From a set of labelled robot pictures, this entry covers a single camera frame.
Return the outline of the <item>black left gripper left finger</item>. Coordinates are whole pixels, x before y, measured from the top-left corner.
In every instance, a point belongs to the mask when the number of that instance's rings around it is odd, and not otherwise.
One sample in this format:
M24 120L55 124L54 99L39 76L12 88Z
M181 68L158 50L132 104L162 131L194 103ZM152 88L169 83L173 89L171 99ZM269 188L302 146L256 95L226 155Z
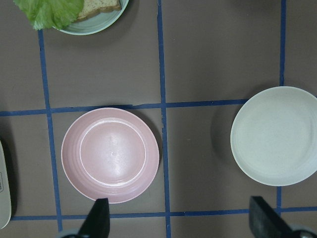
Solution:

+++

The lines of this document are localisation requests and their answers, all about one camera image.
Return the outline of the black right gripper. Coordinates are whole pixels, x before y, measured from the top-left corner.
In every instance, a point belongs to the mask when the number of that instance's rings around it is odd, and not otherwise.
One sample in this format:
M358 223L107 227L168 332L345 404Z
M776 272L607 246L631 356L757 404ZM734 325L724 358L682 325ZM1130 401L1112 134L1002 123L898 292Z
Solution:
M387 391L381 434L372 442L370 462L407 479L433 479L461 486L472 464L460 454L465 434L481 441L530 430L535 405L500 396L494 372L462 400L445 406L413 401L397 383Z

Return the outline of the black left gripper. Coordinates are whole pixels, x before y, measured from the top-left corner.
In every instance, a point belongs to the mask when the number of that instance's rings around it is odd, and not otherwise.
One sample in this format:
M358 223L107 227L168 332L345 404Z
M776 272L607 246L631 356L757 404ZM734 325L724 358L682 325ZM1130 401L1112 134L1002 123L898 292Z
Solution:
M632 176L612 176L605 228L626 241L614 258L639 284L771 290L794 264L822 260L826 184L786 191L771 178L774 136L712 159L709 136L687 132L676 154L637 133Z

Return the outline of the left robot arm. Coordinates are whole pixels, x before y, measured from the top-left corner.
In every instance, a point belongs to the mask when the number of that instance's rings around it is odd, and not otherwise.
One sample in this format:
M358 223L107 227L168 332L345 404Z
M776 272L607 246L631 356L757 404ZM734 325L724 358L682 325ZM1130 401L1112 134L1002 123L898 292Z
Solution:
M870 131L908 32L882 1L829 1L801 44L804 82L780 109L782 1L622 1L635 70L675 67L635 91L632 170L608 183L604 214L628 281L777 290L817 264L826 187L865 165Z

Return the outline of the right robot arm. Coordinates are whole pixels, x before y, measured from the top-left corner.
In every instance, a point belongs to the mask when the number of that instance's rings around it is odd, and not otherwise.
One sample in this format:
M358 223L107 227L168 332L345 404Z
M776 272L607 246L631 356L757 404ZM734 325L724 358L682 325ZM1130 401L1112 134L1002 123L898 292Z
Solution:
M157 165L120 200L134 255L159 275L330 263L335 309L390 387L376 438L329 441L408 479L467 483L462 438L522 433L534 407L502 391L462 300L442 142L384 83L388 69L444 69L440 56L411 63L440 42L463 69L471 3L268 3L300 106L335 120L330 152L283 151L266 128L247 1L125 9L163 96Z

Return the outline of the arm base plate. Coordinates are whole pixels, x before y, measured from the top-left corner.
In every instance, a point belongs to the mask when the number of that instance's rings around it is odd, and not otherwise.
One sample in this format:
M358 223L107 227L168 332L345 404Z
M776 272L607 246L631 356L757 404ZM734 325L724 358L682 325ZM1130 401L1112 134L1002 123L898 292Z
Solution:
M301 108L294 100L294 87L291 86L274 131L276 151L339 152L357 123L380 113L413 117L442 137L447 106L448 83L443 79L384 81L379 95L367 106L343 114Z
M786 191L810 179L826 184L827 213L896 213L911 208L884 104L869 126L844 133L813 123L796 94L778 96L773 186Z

+++

## Aim of the exercise:
Wherever a line in the data above contains the word "camera", copy that line.

## Task output:
From a set of labelled robot pictures, this entry covers a single camera frame.
The lines of this document are localisation requests and their answers, all about one camera image.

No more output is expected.